# [Problem to work on]
Transcribe only part of the material below: the lines from the one containing "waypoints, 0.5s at" through the one containing "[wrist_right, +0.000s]", inclusive, exactly as written.

_ _ _ _ _

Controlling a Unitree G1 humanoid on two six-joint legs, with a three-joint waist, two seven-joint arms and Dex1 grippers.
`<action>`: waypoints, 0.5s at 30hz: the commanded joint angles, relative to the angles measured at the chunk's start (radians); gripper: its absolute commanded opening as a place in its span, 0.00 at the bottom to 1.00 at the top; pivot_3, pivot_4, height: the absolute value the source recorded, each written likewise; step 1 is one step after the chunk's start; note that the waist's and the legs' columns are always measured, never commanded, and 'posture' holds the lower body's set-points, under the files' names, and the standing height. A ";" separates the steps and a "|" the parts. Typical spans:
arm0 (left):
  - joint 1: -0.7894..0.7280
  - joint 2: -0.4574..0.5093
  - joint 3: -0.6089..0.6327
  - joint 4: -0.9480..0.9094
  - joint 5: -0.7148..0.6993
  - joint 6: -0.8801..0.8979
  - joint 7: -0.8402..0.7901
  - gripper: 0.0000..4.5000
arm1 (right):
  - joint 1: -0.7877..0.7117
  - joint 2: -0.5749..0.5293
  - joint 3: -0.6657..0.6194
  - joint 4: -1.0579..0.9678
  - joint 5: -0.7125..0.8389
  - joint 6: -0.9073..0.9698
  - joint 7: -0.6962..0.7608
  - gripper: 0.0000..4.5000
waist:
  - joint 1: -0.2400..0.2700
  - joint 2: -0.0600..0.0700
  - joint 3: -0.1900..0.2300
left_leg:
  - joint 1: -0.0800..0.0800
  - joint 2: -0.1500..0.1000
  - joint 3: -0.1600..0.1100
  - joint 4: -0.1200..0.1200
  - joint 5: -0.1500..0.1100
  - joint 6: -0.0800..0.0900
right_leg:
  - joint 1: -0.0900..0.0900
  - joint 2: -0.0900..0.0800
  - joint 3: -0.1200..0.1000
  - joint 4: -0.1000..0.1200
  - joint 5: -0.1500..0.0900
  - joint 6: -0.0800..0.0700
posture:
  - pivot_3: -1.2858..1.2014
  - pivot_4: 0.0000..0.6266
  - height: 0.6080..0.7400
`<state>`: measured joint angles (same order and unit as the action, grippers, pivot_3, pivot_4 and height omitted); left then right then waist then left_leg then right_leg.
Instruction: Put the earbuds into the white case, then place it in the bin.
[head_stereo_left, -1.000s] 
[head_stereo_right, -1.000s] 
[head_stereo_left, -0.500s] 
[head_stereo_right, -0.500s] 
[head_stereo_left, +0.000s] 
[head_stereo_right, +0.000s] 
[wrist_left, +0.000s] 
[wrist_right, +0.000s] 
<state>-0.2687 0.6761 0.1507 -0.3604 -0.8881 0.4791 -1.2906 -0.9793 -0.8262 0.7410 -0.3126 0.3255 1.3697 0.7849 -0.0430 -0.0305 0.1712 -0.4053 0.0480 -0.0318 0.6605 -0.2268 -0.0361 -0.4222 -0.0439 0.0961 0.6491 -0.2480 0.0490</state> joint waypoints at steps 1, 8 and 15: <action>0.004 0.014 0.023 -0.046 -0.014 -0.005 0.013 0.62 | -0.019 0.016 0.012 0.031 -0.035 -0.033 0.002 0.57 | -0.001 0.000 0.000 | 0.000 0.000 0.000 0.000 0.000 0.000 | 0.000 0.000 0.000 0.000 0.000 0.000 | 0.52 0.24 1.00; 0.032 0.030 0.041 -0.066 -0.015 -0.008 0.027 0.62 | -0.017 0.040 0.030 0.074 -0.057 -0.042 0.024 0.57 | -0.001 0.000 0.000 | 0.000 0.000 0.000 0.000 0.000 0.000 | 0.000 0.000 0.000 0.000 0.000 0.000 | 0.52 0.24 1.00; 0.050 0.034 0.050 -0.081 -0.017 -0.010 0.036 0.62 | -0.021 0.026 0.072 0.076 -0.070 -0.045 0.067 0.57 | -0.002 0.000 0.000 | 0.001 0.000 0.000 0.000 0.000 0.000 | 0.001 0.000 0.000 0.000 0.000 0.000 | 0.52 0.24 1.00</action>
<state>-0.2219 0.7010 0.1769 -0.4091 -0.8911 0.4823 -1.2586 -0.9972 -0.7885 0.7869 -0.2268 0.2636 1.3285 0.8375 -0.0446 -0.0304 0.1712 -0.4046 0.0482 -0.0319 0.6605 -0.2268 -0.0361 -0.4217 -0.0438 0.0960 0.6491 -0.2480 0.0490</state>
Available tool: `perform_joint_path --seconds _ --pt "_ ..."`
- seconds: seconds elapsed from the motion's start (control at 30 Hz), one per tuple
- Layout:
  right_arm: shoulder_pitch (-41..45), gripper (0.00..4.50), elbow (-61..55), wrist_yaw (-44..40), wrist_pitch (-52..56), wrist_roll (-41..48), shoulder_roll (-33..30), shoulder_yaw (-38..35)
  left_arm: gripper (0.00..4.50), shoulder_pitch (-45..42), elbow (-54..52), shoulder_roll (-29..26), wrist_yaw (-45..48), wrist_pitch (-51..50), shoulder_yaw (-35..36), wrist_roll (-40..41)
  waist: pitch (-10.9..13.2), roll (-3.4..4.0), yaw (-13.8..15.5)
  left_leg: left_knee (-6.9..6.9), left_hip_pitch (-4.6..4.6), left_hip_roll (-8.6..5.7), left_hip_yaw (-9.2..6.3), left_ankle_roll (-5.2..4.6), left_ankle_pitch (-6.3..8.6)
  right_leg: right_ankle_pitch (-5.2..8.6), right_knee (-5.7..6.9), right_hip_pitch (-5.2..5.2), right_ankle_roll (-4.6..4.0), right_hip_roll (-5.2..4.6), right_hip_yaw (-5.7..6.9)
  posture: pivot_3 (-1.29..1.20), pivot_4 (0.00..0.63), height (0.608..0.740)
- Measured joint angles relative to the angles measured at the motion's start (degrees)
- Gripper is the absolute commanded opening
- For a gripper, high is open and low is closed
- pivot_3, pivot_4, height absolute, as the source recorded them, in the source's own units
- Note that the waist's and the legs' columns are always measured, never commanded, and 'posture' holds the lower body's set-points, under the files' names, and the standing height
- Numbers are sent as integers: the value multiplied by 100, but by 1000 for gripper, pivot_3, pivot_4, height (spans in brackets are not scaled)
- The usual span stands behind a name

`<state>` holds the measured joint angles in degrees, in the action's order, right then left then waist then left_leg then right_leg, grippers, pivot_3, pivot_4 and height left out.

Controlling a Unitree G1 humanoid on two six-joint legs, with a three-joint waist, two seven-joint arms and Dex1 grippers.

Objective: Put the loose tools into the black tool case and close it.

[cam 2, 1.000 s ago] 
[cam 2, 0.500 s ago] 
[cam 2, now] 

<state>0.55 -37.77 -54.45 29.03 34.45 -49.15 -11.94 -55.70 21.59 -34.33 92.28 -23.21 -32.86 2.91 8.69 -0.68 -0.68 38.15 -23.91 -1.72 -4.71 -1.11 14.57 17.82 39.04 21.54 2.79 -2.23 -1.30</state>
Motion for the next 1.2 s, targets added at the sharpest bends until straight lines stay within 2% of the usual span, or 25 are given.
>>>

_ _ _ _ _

# [Answer for this exercise]
`<action>`: waypoints, 0.5s at 30hz: the commanded joint angles, relative to the angles measured at the chunk's start (radians); gripper: its absolute commanded opening as a place in its span, 0.00 at the bottom to 1.00 at the top; pivot_3, pivot_4, height: the absolute value the source recorded, each written likewise; step 1 is one step after the chunk's start; note that the waist's and the legs' columns are always measured, never commanded, and 'posture' holds the lower body's set-points, under the files' names, and the standing height. A ";" separates the steps and a "|" the parts. Typical spans:
arm0 (left):
  - joint 1: -0.7894..0.7280
  - joint 2: -0.4574..0.5093
  - joint 3: -0.6089..0.6327
  - joint 4: -0.9480..0.9094
  - joint 5: -0.7148..0.6993
  - joint 6: -0.8801..0.8979
  - joint 7: -0.8402..0.7901
  - gripper: 0.0000..4.5000
arm1 (right):
  - joint 1: -0.7877..0.7117
  - joint 2: -0.5749..0.5293
  - joint 3: -0.6657..0.6194
  - joint 4: -1.0579..0.9678
  - joint 5: -0.7125..0.8389
  - joint 6: -0.9073..0.9698
  - joint 7: -0.6962..0.7608
  - gripper: 0.0000..4.5000
waist:
  - joint 1: -0.2400..0.2700
  - joint 2: -0.0600..0.0700
  - joint 3: -0.1900..0.2300
left_leg:
  - joint 1: -0.0800..0.0800
  - joint 2: -0.1500..0.1000
  - joint 3: -0.1600..0.1100
  - joint 4: -0.1200..0.1200
  - joint 5: -0.1500..0.1100
  - joint 6: -0.0800..0.0900
right_leg:
  - joint 1: -0.0900..0.0900
  - joint 2: -0.0900..0.0800
  - joint 3: -0.1200..0.1000
  - joint 4: -0.1000..0.1200
  - joint 5: -0.1500..0.0900
  - joint 6: -0.0800..0.0700
posture:
  - pivot_3: -1.2858..1.2014
  - pivot_4: 0.0000..0.6266
  - height: 0.6080..0.7400
`<state>`: measured joint angles (same order and unit as the action, grippers, pivot_3, pivot_4 and height omitted); left then right then waist then left_leg then right_leg.
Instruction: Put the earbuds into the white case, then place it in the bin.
[head_stereo_left, -1.000s] 
[head_stereo_right, -1.000s] 
[head_stereo_left, -0.500s] 
[head_stereo_right, -0.500s] 
[head_stereo_left, +0.000s] 
[head_stereo_right, +0.000s] 
[wrist_left, +0.000s] 
[wrist_right, +0.000s] 

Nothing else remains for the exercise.